Stuart Andrew, Conservative MP for Pudsey, Horsforth and Aireborough, supported the Chancellor's measures, saying: “This tax plan delivers the biggest cut to personal taxes in over a quarter of a century – simplifying our system in the long-term whilst we deliver immediate relief for cost-of-living pressures.”

However, others said the measures did not go far enough.

West Yorkshire Chamber of Commerce Head of Policy and Representation, Mark Goldstone, said: “This was a missed opportunity to rebuild and renew the economy and restore the business confidence needed to weather the uncertain and volatile times we currently face.

“The cut in fuel duty, though welcome, does not off-set the significant cost-of-living increases bearing down on firms and households.

“Smaller businesses, in particular, are exposed as they have neither the protections or financial support provided to households, nor the negotiating power of larger businesses.

“The measures in the Spring Statement don’t go far enough for what businesses needed to see today.

“As the economic outlook is likely to get worse before it gets better, many firms will be forced to continue raising prices, further fuelling the cost-of-living crisis. There were too few measures here to restore stability and confidence for business.

“While the increased employment allowance provides a small amount of financial headroom for firms facing rising costs, other measures – such as the introduction of an SME energy price cap – would have helped to tackle the escalating crisis to the cost of doing business.

“Keeping a lid on prices, protecting jobs and securing investment is needed now to sustain our economic prospects.”

Cllr Susan Hinchcliffe, Leader of Bradford Council, said: “This is a very concerning time for households with rapidly rising fuel and food costs. Nationally, living standards are forecast to suffer their biggest fall on record.

“People are being hit particularly hard because incomes have been squeezed during the last 12 years of successive Conservative governments.

“I am concerned therefore the Chancellor’s actions do not appear to match the scale of this cost of living crisis that families face in our district. He hasn’t targeted the support where it’s needed most in low and middle income households.”

Mayor of West Yorkshire, Tracy Brabin, said: “It’s very disappointing the Chancellor has chosen not to provide any direct support for the lowest income families, at a time when rising inflation is cutting the value of their wages and the benefits they receive.

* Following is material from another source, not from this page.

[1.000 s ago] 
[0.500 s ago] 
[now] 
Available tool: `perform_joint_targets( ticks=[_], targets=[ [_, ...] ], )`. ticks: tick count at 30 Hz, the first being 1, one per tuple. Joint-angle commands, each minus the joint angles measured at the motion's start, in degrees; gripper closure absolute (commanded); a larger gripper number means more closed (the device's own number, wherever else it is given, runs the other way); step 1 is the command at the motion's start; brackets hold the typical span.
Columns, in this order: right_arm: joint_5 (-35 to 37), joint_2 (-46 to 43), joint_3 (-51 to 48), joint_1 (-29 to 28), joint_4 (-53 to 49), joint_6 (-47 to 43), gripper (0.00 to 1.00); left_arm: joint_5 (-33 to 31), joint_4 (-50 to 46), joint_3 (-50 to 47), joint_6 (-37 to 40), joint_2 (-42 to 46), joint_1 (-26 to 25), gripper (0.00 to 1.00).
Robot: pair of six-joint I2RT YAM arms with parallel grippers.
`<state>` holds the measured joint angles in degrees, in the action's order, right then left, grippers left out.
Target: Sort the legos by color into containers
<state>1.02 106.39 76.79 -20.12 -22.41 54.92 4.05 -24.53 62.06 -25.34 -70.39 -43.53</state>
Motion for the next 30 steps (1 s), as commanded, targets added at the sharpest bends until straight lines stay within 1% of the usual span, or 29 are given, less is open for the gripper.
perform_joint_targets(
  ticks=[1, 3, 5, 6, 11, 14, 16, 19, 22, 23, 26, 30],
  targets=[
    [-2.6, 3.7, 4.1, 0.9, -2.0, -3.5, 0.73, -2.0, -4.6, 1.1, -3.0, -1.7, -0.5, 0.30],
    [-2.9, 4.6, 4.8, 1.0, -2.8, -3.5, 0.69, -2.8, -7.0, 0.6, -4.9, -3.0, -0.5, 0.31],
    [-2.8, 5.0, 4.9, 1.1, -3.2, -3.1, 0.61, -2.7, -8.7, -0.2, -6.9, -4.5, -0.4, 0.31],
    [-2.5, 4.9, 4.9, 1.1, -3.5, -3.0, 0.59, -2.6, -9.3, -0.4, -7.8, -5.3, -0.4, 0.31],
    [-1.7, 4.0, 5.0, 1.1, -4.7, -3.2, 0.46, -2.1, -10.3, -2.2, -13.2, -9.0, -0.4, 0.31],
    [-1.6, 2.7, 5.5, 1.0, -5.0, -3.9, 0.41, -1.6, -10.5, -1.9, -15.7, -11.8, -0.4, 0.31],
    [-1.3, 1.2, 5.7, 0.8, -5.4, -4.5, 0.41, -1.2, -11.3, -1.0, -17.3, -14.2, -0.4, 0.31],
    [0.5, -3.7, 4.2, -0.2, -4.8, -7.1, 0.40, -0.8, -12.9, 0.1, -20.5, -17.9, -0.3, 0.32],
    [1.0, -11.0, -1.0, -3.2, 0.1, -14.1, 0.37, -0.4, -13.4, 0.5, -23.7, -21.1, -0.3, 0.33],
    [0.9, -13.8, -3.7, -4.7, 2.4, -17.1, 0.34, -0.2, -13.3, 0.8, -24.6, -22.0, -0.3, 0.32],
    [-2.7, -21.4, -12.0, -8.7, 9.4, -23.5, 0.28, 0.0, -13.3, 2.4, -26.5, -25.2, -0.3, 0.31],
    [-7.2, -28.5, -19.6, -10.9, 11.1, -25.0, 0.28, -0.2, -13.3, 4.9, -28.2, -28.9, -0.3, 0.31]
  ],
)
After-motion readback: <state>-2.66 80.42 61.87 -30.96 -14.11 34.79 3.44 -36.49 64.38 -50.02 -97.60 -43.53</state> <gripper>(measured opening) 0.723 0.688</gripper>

“At a time when people in West Yorkshire are facing extremely tough decisions about their everyday costs such as meeting the cost of soaring energy bills, clothing their children or doing the weekly food shop, this is the wrong choice to be making.”

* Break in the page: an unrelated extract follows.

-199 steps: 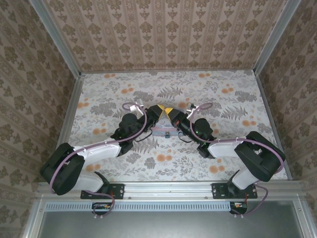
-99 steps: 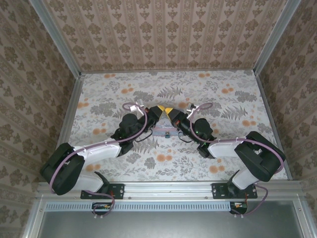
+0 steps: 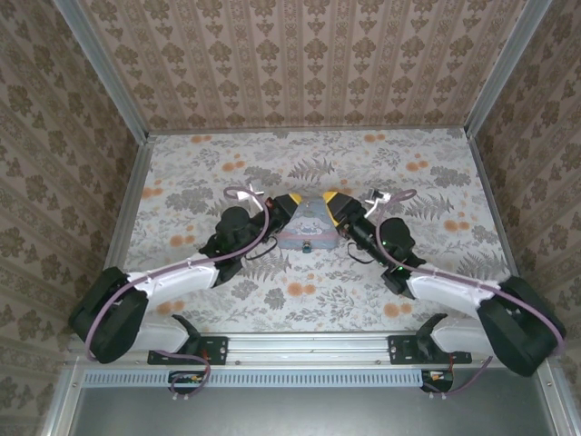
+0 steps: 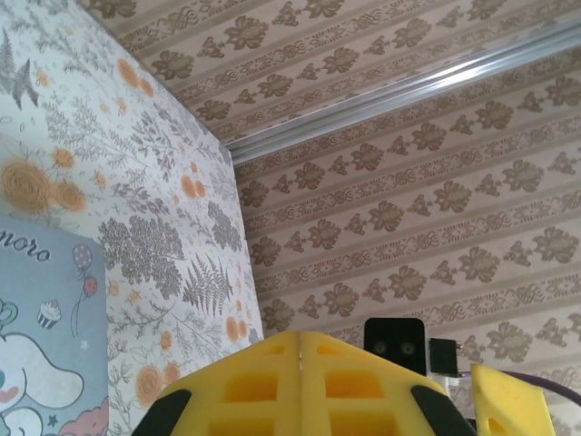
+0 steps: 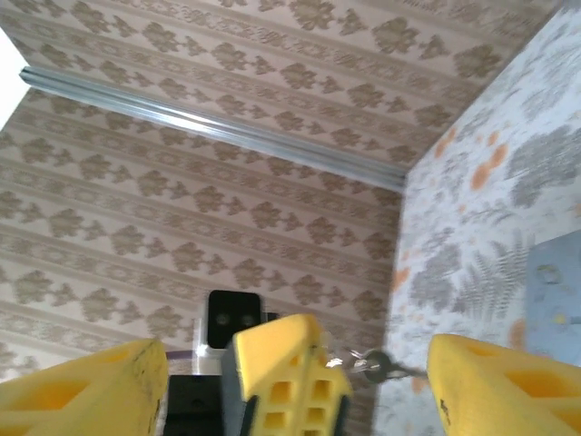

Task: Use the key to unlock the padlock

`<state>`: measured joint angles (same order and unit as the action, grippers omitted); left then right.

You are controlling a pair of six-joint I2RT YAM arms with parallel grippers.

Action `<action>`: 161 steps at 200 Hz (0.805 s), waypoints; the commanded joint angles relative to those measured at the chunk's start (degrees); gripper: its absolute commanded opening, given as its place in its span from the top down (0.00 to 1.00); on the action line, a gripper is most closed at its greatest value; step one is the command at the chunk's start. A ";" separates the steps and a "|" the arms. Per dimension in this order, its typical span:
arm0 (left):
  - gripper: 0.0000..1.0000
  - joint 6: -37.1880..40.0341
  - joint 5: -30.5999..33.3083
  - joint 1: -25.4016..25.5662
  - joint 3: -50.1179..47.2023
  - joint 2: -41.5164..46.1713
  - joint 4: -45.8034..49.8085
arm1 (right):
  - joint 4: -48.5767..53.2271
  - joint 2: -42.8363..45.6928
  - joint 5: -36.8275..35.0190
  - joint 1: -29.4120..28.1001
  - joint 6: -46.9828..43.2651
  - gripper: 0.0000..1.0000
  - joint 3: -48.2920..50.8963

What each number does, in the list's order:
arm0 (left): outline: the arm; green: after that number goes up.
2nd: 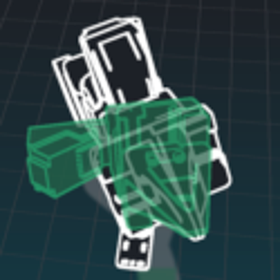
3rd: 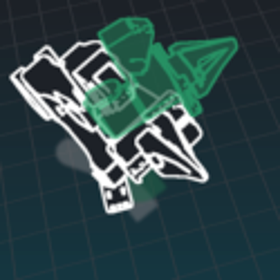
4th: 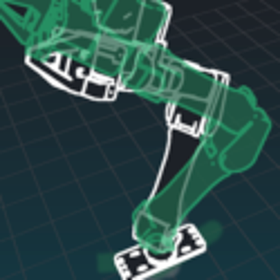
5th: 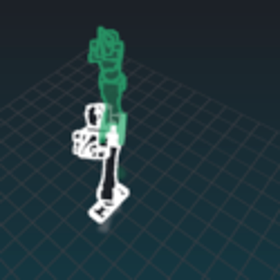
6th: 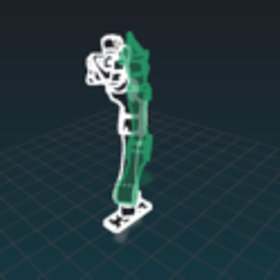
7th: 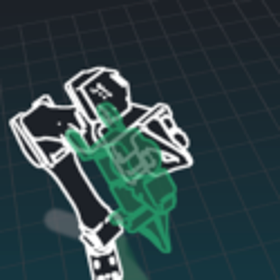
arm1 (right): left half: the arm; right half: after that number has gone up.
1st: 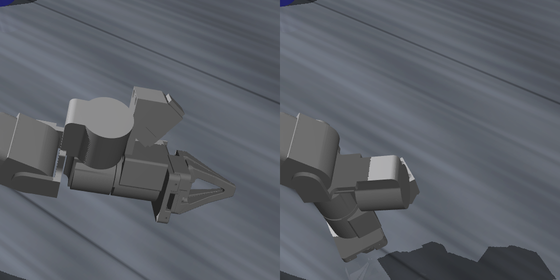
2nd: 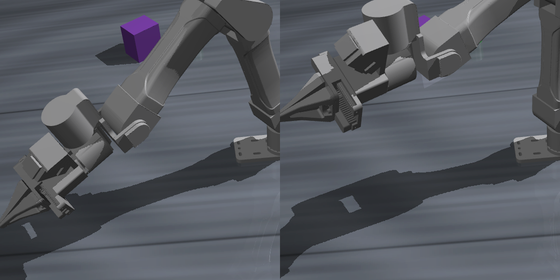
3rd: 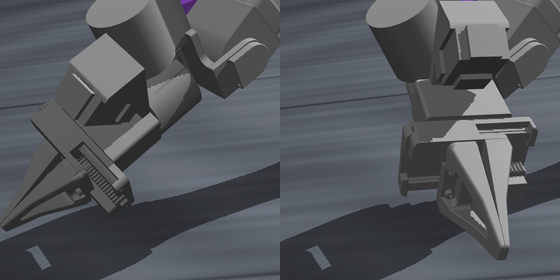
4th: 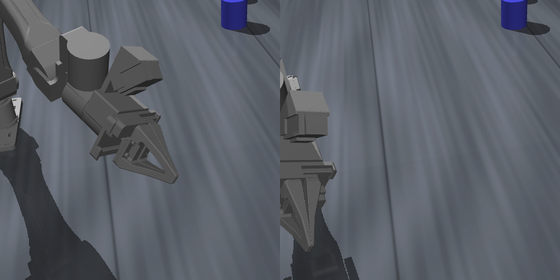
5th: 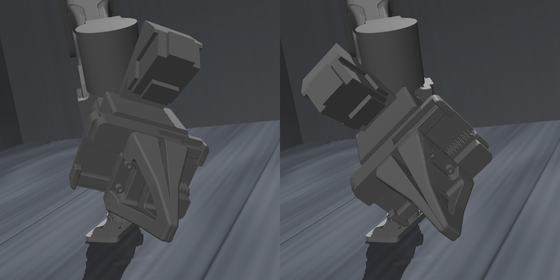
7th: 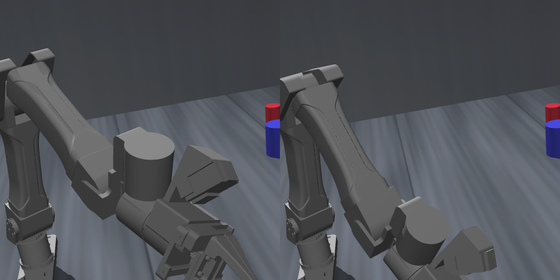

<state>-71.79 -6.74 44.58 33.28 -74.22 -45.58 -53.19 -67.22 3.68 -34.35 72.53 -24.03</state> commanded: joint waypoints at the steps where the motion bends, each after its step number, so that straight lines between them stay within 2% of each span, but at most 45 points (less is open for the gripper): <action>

“To the people across our region, who face this cost-of-living crisis, this statement will feel like a sticking plaster over a much bigger problem.”

Lee Bloomfield, chief executive of Bradford-based Manningham Housing Association, said: “People on the bottom rung of the income ladder are facing a tsunami of significantly higher energy bills and shopping bills increasing week upon week as inflation risks spiralling out of control.

“There is no extra money for those on Universal Credit and the £500 million allocated to local authorities supposedly to help the poorest in society is miniscule given the numbers of people requiring help.”

Gareth McNab, Director of External Affairs at Braford-based Christians Against Poverty (CAP), said: “We are glad the Chancellor acknowledged the impact of the cost of living crisis, but he announced very little to help the most vulnerable and to provide for the longer term financial security of those on the lowest incomes. 

“He should have uprated benefits by 7 per cent in April to help the poorest families manage through the cost of living crisis.

“The announcements ignored people in the toughest situations.”